Son rôle dans le contrôle de l’urbanisation

La loi Littoral est principalement connue pour ses dispositions limitant l’extension de l’urbanisation. Sur le territoire des communes concernées, l’urbanisation doit se réaliser en continuité ou en hameaux nouveaux intégrés à l’environnement. Sur les espaces proches du rivage, l’extension doit être motivée dans les documents d’urbanisme par la configuration des lieux ou l’accueil d’activités économiques exigeant la proximité immédiate de l’eau. Sur la bande littorale des 100 mètres, les constructions sont interdites en dehors des espaces urbanisés.

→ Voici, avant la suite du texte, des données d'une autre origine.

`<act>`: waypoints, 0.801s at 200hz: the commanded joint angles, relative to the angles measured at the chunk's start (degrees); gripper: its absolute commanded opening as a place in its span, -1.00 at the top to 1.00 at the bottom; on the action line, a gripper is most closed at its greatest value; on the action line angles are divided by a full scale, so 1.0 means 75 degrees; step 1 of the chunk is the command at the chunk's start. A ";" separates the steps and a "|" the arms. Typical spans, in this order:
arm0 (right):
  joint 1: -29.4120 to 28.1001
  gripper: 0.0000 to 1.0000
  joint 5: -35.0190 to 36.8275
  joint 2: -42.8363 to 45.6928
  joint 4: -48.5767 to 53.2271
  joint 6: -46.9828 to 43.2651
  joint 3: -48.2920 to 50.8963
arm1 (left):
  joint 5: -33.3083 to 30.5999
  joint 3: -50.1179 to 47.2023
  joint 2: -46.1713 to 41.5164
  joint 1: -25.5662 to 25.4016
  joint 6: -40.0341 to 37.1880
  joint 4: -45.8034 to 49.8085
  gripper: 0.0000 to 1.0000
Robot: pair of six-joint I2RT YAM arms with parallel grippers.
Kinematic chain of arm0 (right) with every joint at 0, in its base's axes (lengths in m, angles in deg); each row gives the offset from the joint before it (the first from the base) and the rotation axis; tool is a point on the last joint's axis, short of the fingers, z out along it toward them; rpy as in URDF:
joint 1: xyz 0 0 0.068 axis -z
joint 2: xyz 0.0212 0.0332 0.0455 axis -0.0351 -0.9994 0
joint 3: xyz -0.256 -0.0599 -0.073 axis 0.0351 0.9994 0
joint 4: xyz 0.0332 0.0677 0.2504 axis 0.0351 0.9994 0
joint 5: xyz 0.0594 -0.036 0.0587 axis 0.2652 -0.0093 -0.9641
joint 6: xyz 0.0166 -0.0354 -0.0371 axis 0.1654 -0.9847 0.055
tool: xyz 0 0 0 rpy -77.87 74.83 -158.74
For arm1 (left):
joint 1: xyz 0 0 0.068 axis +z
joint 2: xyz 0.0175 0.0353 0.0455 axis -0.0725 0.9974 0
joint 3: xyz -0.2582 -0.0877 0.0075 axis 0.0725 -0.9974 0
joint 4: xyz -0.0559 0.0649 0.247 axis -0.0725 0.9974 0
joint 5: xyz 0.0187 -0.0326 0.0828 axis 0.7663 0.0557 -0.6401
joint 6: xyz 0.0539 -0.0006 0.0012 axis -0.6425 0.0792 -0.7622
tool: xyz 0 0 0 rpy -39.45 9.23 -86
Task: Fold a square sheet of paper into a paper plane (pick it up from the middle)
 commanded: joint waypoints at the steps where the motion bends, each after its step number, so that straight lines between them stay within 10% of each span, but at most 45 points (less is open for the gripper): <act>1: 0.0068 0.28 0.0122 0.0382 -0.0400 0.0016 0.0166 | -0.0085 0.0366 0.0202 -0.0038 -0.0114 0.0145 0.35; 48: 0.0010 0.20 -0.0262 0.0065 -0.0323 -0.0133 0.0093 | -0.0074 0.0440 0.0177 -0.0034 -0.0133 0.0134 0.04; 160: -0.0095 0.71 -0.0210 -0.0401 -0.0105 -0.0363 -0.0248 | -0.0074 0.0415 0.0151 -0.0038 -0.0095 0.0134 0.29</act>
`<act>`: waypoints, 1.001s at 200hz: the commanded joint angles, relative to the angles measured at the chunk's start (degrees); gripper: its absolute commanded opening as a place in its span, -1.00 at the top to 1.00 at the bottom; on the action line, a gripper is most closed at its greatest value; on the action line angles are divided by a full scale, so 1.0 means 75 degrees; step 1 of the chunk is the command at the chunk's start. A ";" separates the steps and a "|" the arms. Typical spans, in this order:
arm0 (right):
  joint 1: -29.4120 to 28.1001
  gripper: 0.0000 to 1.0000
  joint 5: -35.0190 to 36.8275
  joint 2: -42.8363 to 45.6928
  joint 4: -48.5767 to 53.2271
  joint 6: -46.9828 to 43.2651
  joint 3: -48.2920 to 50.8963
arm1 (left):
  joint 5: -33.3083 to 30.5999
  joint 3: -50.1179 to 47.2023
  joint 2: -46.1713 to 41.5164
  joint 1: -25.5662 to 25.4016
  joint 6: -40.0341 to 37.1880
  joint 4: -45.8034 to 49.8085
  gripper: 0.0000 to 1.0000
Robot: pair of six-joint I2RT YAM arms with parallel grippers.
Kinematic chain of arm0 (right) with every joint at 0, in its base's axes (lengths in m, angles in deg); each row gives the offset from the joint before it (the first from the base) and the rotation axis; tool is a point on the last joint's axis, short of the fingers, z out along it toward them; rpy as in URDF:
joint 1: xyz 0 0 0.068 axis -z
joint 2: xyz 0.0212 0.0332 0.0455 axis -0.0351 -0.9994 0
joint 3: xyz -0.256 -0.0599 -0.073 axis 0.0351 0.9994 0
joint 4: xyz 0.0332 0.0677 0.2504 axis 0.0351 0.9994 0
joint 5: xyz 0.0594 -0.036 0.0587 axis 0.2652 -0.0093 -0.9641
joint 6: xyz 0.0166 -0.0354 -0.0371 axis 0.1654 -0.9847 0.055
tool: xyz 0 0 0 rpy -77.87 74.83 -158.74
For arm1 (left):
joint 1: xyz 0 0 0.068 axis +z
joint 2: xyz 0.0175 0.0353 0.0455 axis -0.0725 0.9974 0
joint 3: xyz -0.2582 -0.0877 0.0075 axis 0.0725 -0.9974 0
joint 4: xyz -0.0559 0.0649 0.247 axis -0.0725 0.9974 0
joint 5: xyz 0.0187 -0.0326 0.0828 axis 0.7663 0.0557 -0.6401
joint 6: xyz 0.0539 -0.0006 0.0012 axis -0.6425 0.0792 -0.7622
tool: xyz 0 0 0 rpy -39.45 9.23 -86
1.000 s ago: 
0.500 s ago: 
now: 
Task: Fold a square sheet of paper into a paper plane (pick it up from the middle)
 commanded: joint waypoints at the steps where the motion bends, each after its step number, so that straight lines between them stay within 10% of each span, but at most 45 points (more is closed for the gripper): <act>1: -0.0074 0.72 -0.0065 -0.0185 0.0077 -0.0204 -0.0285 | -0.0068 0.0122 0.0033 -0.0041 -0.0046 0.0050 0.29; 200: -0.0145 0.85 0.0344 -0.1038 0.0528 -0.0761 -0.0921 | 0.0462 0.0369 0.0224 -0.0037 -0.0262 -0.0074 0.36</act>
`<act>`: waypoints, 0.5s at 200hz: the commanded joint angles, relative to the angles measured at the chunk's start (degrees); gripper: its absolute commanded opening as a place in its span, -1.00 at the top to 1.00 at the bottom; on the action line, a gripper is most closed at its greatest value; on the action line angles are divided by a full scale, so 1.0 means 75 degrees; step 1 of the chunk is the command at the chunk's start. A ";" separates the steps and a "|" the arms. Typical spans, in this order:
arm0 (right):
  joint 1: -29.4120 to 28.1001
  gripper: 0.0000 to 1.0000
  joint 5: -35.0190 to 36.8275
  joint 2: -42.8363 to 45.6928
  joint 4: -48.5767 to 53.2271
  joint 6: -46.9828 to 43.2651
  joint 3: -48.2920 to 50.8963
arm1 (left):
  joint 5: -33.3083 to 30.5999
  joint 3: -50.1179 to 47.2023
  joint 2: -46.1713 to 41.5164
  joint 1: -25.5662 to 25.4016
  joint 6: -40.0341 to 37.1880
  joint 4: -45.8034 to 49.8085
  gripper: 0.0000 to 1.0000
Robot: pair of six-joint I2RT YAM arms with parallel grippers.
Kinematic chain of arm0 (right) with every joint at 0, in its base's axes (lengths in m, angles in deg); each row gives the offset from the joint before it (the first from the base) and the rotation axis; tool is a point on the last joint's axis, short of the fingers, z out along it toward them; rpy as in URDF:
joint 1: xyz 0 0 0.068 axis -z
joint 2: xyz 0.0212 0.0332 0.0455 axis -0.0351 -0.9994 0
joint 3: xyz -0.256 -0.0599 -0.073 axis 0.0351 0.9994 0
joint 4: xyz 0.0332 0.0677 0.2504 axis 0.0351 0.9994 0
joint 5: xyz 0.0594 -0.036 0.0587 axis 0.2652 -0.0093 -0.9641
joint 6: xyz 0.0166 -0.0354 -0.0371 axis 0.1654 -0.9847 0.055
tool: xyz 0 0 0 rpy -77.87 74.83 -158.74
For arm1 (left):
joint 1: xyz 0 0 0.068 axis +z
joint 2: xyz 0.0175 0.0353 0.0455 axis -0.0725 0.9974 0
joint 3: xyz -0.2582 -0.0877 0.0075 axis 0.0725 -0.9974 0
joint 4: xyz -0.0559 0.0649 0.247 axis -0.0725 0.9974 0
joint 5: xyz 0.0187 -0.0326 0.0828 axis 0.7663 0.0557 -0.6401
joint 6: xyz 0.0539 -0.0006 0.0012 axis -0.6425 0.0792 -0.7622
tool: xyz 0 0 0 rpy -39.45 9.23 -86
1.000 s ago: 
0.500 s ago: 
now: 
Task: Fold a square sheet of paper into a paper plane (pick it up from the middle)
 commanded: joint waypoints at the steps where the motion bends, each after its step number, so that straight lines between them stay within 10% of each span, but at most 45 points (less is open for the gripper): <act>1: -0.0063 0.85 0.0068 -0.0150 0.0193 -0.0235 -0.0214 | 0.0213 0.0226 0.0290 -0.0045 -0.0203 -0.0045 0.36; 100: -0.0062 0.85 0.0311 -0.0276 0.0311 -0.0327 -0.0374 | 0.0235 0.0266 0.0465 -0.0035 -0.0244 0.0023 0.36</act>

Mais des urbanisations massives ont été arrêtées sur des espaces proches du rivage. L’arrêt du Conseil d’État «Commune de Gassin» de 1993 fait prendre conscience aux pouvoirs publics que la loi Littoral a une véritable force juridique, en annulant une zone d’aménagement concertée de plus de 40.000 m2 en presqu’île de Saint-Tropez. Et la délimitation d’espaces naturels remarquables, jointe à la politique d’acquisition de terrains par le Conservatoire du Littoral, a permis d’instaurer des sanctuaires verts sur les littoraux, comme les espaces naturels des Maures et de l’Estérel dans le Var (Calderaro, 2010).

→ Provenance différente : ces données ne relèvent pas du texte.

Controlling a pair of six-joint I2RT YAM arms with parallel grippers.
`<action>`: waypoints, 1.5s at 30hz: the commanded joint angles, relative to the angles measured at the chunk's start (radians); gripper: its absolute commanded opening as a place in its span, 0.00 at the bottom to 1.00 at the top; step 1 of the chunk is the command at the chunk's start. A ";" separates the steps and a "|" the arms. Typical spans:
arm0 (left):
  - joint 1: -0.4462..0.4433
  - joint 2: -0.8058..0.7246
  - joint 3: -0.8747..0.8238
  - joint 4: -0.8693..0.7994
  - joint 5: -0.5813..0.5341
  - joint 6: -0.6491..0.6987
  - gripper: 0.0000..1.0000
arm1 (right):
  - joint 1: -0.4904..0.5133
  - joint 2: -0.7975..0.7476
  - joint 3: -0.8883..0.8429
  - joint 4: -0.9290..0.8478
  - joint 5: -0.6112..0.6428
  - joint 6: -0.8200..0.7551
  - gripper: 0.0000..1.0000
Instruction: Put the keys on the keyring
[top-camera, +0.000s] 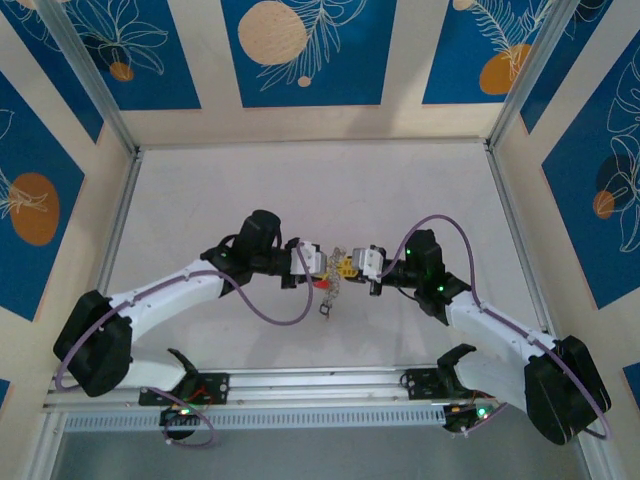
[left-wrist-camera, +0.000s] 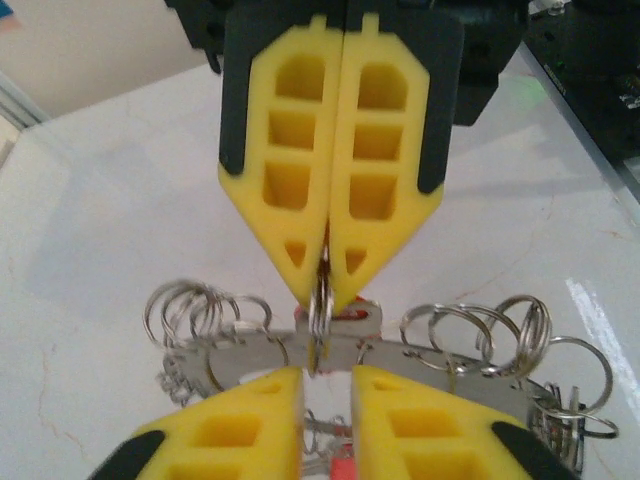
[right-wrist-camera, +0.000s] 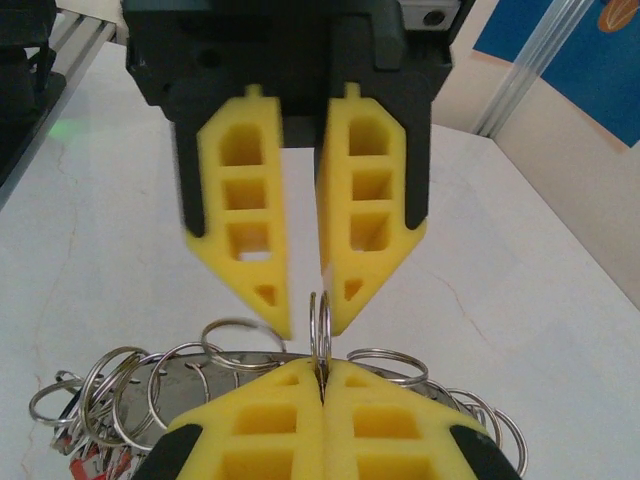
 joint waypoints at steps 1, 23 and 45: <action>0.010 0.011 0.029 -0.046 0.063 -0.002 0.26 | -0.006 -0.010 -0.006 0.028 -0.006 0.017 0.00; -0.076 0.071 0.121 -0.095 -0.094 0.009 0.16 | 0.027 0.028 0.020 0.008 0.023 0.000 0.00; -0.078 0.061 0.122 -0.216 -0.264 0.092 0.00 | -0.014 -0.018 -0.011 0.031 0.018 0.024 0.00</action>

Toutefois, si la Loi Littoral est, à partir du milieu des années 1990, mieux intégrée dans les documents d’urbanisme, des opérations, individuelles ou, parfois, collectives, violent certaines de ses dispositions. La limitation et l’encadrement des établissements de plage, possibles par un décret pris le 26 mai 2006, s’organisent très lentement. Plusieurs nouvelles lois contournent des dispositions de la loi Littoral. La loi «Urbanisme, habitat et construction», dite loi De Robien, contribue en 2003 à desserrer ce que certains considèrent comme un «carcan environnemental».

Il est clairement admis que les principes de la loi Littoral doivent être adaptés aux circonstances locales, notamment géographiques, dans les documents locaux de planification et d’urbanisme (identification des espaces remarquables, continuité de l’urbanisation, caractère limité dans les espaces proches du rivage). Dans cette optique, le discours juridique accorde la priorité aux PLU (incontournables sur le plan réglementaire) et aux SCOT littoraux. La loi ELAN (art. 42) fait de ces derniers des instruments pilotes dans la planification intégrée des zones côtières, en leur assignant officiellement la mission de préciser les modalités d’application de la loi Littoral. Reste que la tendance contemporaine à multiplier les documents de planification (SRADDET, DSF) ne contribue pas à simplifier (et donc à clarifier) la territorialisation de la norme juridique (Bordereaux, 2020).

Johan VINCENT

Bibliographie

  • Bordereaux Laurent, 2020, «Le littoral en quête de statut: les méandres du (des) droit(s)», Fonciers en débat. juillet, en ligne.
  • Calderaro Norbert, 2010, «La loi Littoral et le juge. Vingt ans de jurisprudence sur la façade méditerranéenne française», Méditerranée. n°115, p. 69-77, en ligne.
  • Nikolli Alice, 2022, «Le lac d’Annecy, entre images et réalités: approche géographique d’un espace convoité», Géoconfluences. mars, en ligne.
  • Mesnard André-Hubert, 1997, «Maîtrise du littoral et activités touristiques», Revue juridique de l’environnement. Hors-série, p. 45-51.
  • Torres Alfosea Francisco José, 2010, «Vingt ans d’application de la loi Littoral en Espagne. Un bilan mitigé», Méditerranée. n°115, p. 9-19, en ligne.